Design And Implementation Of Security Mechanisms Of Mapping System In ID/Locator Split Achitecture

It is commonly recognized that today's Internet is facing serious routing scalability problem. This problem is mainly caused by the overloading of IP address semantics. Because the identifiers used by the transport layer and the network layer have the same IP namespace, the transport layer and the network layer are coupled in addressing. The ID/Locator split scheme is introduced to address this problem. The subject 'Routing and Addressing Architecture and Experimental System Based on ID/Locator Split' is proposed under this background. The main basis of this subject is RANGI, which is a new ID/Locator Split architecture. In RANGI, because of the split of ID and Locator, there must be a new component, the mapping system, to provide the ID/Locator mapping service. The security issues of the mapping system of RANGI are very important.The main work of this thesis is the analysis of security issues of the RANGI's DNS-based mapping system, and the design and implementation of security mechanisms of the mapping system of RANGI. First, all sorts of attacks aiming to the mapping system of RANGI are analyzed and the security requirements were summered, that is the security of ID management, mapping server and mapping protocol should be enhanced. The design of the secure mechanisms of the mapping system of RANGI is also discussed in this thesis.

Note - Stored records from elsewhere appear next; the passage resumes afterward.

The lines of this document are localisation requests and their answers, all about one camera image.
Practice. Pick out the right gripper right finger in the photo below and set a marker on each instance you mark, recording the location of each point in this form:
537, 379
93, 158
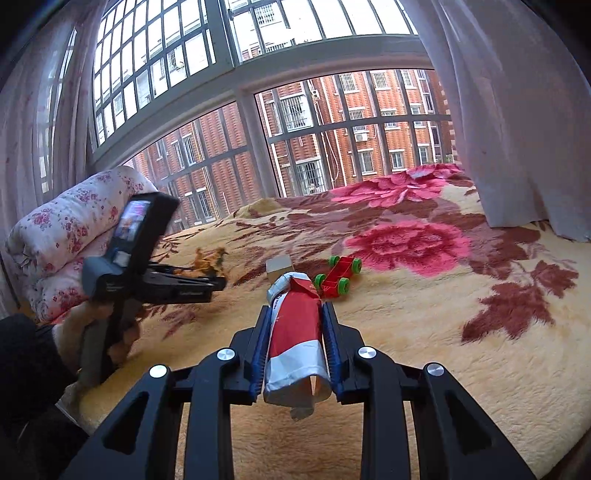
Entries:
456, 438

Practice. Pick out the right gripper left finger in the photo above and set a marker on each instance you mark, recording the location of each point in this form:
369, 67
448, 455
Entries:
177, 422

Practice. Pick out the red white toothpaste tube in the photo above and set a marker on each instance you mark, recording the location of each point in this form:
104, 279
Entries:
296, 375

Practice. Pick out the black sleeve forearm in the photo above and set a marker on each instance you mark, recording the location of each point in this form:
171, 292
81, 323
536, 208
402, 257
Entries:
33, 375

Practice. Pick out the left hand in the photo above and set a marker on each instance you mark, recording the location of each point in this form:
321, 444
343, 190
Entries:
68, 334

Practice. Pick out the folded pink floral quilt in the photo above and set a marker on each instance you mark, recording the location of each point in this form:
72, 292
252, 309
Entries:
46, 248

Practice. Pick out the orange toy dinosaur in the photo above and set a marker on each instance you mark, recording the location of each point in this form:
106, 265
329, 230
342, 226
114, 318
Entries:
204, 265

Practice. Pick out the red green toy car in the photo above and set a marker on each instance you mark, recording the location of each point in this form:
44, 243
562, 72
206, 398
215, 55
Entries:
337, 282

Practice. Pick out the yellow floral plush blanket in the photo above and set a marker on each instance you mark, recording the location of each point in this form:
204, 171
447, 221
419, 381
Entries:
507, 311

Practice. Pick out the small cardboard box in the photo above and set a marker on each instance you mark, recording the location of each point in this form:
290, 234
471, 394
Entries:
277, 266

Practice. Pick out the white sheer left curtain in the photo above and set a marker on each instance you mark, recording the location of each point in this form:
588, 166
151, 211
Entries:
46, 105

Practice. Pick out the white sheer curtain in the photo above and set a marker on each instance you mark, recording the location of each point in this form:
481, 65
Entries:
520, 105
46, 105

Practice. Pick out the window with metal grille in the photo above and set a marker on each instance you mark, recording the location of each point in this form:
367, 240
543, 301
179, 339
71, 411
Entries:
221, 103

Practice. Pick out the white sheer right curtain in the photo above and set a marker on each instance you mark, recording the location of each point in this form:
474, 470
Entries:
520, 105

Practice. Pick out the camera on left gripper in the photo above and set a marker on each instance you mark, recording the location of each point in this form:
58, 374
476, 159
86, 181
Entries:
143, 221

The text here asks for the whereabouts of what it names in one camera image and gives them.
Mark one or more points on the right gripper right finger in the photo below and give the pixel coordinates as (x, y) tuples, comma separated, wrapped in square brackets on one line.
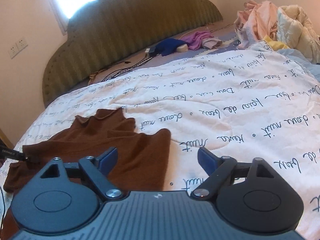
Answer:
[(222, 172)]

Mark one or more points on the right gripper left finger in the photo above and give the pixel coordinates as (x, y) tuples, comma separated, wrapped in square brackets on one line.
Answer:
[(93, 172)]

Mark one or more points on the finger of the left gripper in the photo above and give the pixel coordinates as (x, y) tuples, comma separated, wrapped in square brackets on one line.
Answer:
[(7, 153)]

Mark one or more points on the brown knit sweater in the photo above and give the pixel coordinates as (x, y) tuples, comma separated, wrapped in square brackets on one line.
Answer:
[(142, 159)]

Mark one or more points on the pink clothes pile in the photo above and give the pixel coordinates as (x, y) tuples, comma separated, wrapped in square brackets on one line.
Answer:
[(255, 22)]

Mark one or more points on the white script-print duvet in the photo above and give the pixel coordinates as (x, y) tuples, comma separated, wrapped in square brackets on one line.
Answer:
[(244, 103)]

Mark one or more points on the white charger adapter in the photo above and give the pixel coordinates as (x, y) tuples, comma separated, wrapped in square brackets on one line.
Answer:
[(151, 52)]

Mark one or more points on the purple pink garment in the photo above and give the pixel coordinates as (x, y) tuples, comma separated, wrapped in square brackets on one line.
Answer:
[(201, 39)]

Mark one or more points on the blue garment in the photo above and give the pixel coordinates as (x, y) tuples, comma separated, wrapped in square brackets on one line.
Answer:
[(169, 46)]

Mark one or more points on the yellow cloth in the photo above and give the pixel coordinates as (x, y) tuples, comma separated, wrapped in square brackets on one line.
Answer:
[(275, 45)]

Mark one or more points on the olive green headboard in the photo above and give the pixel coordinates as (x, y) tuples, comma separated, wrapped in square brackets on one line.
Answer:
[(103, 32)]

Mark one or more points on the white wall socket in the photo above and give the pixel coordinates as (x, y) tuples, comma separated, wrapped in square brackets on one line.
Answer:
[(20, 45)]

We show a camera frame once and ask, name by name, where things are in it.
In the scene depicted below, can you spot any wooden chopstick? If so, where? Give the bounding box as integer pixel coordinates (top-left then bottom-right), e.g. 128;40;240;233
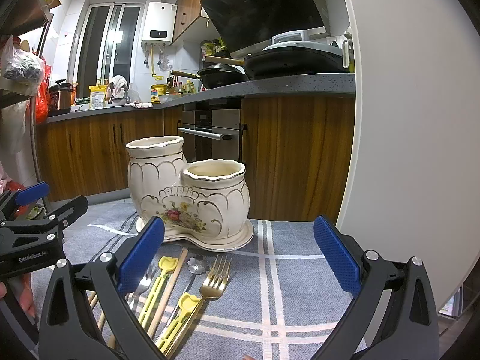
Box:
97;311;106;332
89;292;98;308
107;335;116;349
147;248;188;338

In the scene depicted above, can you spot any silver metal fork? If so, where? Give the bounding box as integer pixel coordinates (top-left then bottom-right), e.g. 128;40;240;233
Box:
127;266;155;311

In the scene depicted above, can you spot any silver flower-head spoon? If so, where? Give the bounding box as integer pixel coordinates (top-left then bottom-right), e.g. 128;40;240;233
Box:
160;254;208;338

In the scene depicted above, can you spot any gold metal fork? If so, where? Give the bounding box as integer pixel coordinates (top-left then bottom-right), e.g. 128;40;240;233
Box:
163;255;231;359

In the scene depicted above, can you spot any grey kitchen countertop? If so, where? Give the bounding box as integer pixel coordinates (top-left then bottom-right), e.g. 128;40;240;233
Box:
46;72;356;124

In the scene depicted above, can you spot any red plastic bag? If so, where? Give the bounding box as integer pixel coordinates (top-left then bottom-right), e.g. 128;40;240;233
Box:
35;58;51;124

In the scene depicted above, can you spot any white refrigerator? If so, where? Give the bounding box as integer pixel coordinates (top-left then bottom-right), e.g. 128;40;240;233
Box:
337;0;479;306

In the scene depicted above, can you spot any yellow snack bag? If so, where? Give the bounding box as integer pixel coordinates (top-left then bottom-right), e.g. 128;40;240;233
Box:
89;85;107;110

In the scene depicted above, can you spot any cream floral ceramic utensil holder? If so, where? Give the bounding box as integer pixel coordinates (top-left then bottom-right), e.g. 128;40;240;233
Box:
125;136;254;252

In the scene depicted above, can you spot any yellow cooking oil bottle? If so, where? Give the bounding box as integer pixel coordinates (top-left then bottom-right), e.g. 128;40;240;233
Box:
151;84;166;103

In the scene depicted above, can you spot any stainless built-in oven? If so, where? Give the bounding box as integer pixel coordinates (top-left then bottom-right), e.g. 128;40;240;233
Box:
177;98;242;163

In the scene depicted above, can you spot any white water heater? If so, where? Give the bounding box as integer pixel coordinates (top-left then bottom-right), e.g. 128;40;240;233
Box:
142;2;177;46

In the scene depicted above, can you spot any black grill pan with lid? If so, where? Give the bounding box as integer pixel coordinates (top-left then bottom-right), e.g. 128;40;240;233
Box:
203;30;353;80

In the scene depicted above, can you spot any black range hood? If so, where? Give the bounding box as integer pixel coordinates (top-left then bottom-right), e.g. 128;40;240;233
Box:
201;0;329;53

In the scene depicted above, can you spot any black wok with handle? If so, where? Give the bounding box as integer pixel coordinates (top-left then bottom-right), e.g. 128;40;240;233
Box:
171;63;249;89

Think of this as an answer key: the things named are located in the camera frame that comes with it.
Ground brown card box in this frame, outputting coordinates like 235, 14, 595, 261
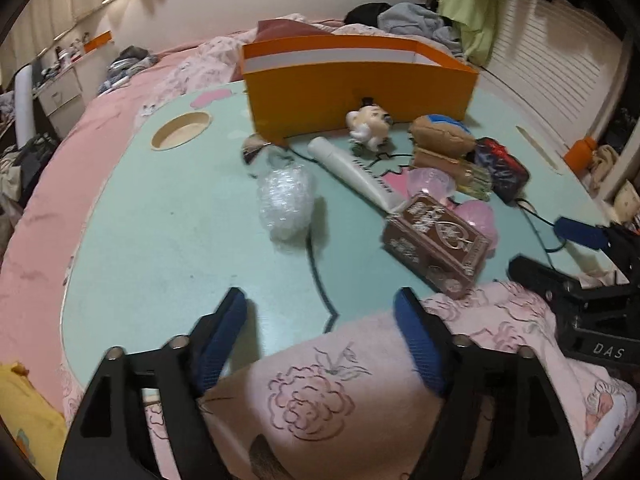
382, 194, 490, 299

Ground pink translucent shell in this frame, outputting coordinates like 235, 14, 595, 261
407, 168, 457, 202
454, 200, 499, 257

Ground brown plush pouch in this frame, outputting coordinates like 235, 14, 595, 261
409, 114, 476, 158

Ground white cosmetic tube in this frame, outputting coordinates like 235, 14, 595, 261
307, 136, 406, 214

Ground white cartoon figurine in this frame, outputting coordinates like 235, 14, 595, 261
346, 98, 393, 153

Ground bubble wrap ball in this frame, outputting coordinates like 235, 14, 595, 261
257, 165, 316, 242

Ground orange bottle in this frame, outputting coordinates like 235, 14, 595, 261
563, 136, 598, 177

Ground mint green lap table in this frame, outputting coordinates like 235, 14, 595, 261
60, 81, 629, 386

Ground lime green garment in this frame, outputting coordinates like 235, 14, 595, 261
438, 0, 499, 66

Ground grey hoodie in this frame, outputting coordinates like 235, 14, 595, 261
378, 2, 463, 55

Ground black garment pile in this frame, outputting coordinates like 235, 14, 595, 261
343, 2, 392, 28

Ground small folding fan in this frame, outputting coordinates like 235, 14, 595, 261
242, 133, 271, 166

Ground orange cardboard box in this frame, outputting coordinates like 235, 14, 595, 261
241, 35, 478, 145

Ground white drawer cabinet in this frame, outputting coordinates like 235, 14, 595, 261
36, 68, 86, 139

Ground clothes pile on bed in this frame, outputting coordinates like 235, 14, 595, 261
98, 46, 160, 96

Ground dark red pillow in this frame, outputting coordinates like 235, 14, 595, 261
254, 18, 330, 42

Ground floral pink duvet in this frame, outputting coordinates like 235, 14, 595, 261
144, 12, 452, 111

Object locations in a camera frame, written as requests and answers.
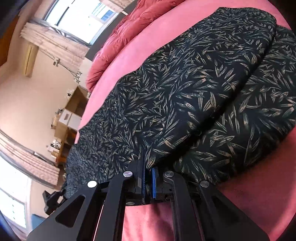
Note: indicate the red quilted duvet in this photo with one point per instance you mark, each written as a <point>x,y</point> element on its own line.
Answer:
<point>144,13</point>

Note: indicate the wooden desk shelf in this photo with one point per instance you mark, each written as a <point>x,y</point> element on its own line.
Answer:
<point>65,125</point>

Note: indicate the cream air conditioner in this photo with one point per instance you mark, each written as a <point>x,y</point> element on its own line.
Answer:
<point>30,58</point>

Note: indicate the white floral bedside panel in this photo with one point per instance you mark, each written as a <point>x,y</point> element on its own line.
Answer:
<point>78,76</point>

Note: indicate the pink floral left curtain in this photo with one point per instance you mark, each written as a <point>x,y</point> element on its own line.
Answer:
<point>70,53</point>

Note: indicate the black leaf-print pants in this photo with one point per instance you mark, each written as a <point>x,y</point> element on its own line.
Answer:
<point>210,104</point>

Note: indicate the pink floral right curtain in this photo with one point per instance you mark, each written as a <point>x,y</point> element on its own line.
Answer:
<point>117,5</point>

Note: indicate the white drawer cabinet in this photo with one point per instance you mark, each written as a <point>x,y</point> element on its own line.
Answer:
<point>70,119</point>

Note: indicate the pink floral curtain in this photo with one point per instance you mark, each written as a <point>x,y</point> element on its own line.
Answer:
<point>70,53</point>
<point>117,5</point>

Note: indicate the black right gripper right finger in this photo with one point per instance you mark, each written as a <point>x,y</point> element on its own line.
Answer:
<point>201,212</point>

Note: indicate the window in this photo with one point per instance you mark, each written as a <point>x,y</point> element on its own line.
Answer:
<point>15,194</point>
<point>83,19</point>

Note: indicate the pink bed sheet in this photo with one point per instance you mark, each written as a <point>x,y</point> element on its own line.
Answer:
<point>266,193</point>

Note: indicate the dark grey headboard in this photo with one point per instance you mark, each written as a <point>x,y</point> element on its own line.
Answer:
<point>102,38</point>

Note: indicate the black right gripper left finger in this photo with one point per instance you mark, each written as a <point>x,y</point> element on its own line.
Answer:
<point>95,212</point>

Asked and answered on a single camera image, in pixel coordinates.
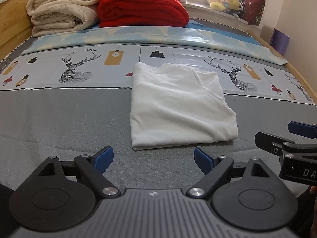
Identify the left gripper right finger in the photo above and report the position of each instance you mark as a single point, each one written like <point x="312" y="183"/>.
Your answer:
<point x="217" y="171"/>

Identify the red folded blanket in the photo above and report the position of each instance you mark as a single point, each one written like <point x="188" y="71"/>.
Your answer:
<point x="142" y="13"/>

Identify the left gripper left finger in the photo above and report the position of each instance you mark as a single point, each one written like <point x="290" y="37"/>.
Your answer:
<point x="91" y="169"/>

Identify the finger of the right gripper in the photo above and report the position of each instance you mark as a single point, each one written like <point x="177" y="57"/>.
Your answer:
<point x="302" y="129"/>
<point x="272" y="144"/>

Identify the purple box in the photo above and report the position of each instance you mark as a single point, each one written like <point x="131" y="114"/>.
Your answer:
<point x="279" y="41"/>

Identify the white t-shirt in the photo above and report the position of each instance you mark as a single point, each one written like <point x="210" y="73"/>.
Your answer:
<point x="176" y="105"/>

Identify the deer-print grey bed sheet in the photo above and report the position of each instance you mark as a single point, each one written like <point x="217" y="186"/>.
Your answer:
<point x="70" y="101"/>

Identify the yellow plush toys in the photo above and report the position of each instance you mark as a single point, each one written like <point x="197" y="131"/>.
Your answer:
<point x="234" y="7"/>

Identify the cream folded blanket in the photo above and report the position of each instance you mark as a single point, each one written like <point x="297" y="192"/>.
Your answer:
<point x="57" y="16"/>

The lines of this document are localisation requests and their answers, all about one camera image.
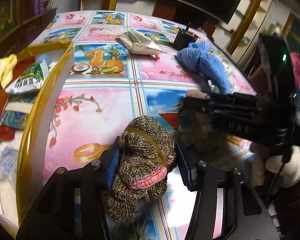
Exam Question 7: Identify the brown knitted glove pink cuff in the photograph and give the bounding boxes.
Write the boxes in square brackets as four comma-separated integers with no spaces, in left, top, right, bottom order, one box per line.
[107,115,177,223]

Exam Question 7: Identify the green white snack packet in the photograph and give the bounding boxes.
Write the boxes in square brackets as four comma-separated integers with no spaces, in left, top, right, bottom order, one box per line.
[5,59,50,94]

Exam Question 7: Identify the yellow fluffy towel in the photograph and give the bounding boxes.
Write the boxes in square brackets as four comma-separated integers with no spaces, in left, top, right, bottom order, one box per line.
[0,54,18,89]

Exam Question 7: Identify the red foil snack packet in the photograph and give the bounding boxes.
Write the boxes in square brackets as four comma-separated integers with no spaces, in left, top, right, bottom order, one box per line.
[0,56,36,141]

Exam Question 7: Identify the white packet blue text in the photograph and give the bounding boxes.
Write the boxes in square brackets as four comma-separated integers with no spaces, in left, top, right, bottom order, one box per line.
[0,147,19,180]

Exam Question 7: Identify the blue fluffy towel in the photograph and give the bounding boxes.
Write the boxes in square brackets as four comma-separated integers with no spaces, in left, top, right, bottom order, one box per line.
[175,42,232,94]

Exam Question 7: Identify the floral tissue pack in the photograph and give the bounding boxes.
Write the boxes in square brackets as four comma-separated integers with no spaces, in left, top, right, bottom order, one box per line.
[0,92,38,129]

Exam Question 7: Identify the black box with stick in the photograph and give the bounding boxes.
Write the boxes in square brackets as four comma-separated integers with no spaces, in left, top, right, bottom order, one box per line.
[173,22,198,50]

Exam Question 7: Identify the white foam box yellow tape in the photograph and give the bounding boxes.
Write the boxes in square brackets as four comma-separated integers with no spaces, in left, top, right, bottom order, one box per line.
[15,40,74,224]

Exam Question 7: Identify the colourful printed tablecloth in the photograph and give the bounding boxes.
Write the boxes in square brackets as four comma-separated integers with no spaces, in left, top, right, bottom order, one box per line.
[27,10,257,240]

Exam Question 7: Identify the white cloth glove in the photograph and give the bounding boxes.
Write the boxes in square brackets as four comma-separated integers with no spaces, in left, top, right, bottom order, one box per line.
[116,30,165,55]

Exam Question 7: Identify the dark wooden cabinet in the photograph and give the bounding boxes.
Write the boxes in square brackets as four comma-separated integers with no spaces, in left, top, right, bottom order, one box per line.
[0,8,57,58]

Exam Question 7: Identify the purple bottles on cabinet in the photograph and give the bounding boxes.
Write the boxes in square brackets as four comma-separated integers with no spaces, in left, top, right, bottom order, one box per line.
[33,0,45,16]

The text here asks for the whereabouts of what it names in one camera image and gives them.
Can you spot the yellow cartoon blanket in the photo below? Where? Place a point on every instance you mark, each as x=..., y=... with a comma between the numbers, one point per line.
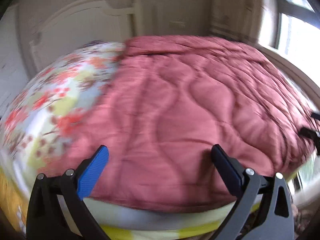
x=13, y=204

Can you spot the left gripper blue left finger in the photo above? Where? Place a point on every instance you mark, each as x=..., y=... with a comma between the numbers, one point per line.
x=45, y=219

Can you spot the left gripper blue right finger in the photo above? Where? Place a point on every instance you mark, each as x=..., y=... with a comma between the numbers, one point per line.
x=274, y=219

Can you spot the white wooden headboard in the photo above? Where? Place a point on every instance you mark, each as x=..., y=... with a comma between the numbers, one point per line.
x=82, y=22

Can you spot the floral bed sheet mattress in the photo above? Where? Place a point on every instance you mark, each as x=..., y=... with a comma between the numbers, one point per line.
x=32, y=131

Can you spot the window with dark frame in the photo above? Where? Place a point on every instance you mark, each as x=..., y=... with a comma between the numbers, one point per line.
x=298, y=29

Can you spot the patterned beige curtain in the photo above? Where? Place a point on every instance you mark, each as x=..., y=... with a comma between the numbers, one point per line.
x=237, y=20

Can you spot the white wardrobe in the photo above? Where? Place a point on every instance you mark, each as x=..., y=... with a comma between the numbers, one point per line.
x=13, y=75

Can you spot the pink quilted padded coat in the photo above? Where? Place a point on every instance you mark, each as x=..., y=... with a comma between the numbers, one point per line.
x=173, y=98

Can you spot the white window sill ledge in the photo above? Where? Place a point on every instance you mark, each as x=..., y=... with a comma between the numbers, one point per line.
x=294, y=73

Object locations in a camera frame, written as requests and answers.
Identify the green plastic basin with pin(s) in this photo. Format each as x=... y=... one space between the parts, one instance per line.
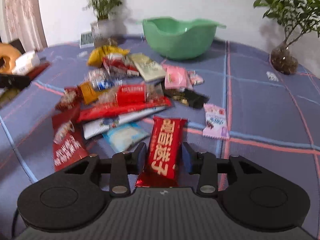
x=179 y=40

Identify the red white snack bag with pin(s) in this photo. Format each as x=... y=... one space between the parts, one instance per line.
x=118 y=65

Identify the dark red teapot print bag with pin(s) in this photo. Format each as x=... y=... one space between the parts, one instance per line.
x=68 y=143

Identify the clear wrapped blue candy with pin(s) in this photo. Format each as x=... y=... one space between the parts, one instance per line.
x=100 y=80

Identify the black snack packet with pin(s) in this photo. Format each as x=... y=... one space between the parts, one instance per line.
x=186 y=97

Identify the white tissue box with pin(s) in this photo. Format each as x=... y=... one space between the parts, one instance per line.
x=26 y=63

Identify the long red snack packet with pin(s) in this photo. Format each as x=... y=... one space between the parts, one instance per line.
x=111 y=110

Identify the yellow chips bag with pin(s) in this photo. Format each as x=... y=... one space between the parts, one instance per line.
x=96 y=56

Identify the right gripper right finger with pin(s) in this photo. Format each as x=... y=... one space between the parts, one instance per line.
x=203 y=164

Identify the blue plaid tablecloth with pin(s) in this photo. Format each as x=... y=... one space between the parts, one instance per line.
x=274 y=123

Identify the light blue snack packet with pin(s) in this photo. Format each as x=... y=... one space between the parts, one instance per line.
x=125 y=136

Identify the bamboo plant in glass jar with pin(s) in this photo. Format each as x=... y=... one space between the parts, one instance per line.
x=104 y=28

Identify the small red nut packet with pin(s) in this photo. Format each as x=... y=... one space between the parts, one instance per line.
x=71 y=97

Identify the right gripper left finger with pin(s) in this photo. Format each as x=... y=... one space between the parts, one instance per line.
x=124 y=164

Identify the orange small snack packet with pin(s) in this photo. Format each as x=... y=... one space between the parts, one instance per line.
x=89 y=95

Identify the leafy plant in glass vase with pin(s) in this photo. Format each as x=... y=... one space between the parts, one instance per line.
x=297 y=17

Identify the lilac candy packet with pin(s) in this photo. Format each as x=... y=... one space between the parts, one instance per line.
x=216 y=122

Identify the white blue flat packet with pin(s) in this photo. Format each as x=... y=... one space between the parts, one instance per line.
x=97 y=127

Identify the beige snack packet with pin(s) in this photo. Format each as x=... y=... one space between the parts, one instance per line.
x=149 y=69

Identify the red bar snack packet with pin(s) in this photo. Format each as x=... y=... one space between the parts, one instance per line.
x=163 y=157

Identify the pink snack packet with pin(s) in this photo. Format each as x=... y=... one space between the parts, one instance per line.
x=180 y=78

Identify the pink patterned curtain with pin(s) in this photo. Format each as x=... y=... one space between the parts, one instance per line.
x=21 y=19

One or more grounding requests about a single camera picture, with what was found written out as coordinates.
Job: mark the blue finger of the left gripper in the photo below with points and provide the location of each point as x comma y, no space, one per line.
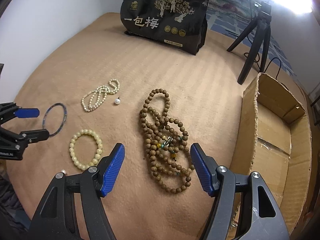
34,136
27,113

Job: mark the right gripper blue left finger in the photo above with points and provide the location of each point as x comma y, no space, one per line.
109,167

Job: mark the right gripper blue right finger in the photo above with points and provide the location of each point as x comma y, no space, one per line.
205,167

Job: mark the dark blue bangle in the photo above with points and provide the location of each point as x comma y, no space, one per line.
54,118

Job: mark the loose white pearl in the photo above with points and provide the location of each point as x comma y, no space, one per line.
117,101

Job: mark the open cardboard box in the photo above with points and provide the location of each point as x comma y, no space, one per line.
274,139

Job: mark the black snack bag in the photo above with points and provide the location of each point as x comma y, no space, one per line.
179,23

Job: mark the black tripod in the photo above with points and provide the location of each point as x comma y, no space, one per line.
262,36

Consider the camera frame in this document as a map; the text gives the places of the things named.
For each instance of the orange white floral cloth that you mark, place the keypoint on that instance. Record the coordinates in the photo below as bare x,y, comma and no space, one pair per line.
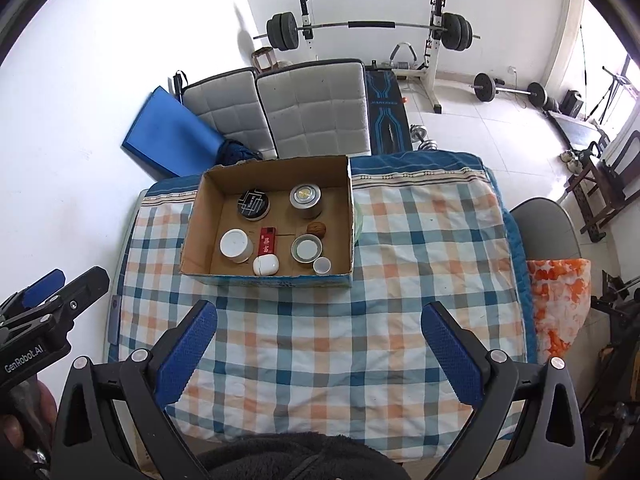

A new ID register protocol is designed to provide secure ID registering and the DNS TSIG and DNSSEC mechanisms are used to protect the update and query process of ID/Locator mapping records. This thesis also discusses how to integrate the ID register protocol and TSIG and DNSSEC mechanisms into the whole mapping system of RANGI. Besides, the implementation of the security mechanisms of the mapping system of RANGI is also discussed in detail, including the implementations of the ID management server, the ID register client, the secure mapping server and the secure mapping client. Test results show that, the security mechanisms can indeed provide good security protection for the mapping system of RANGI.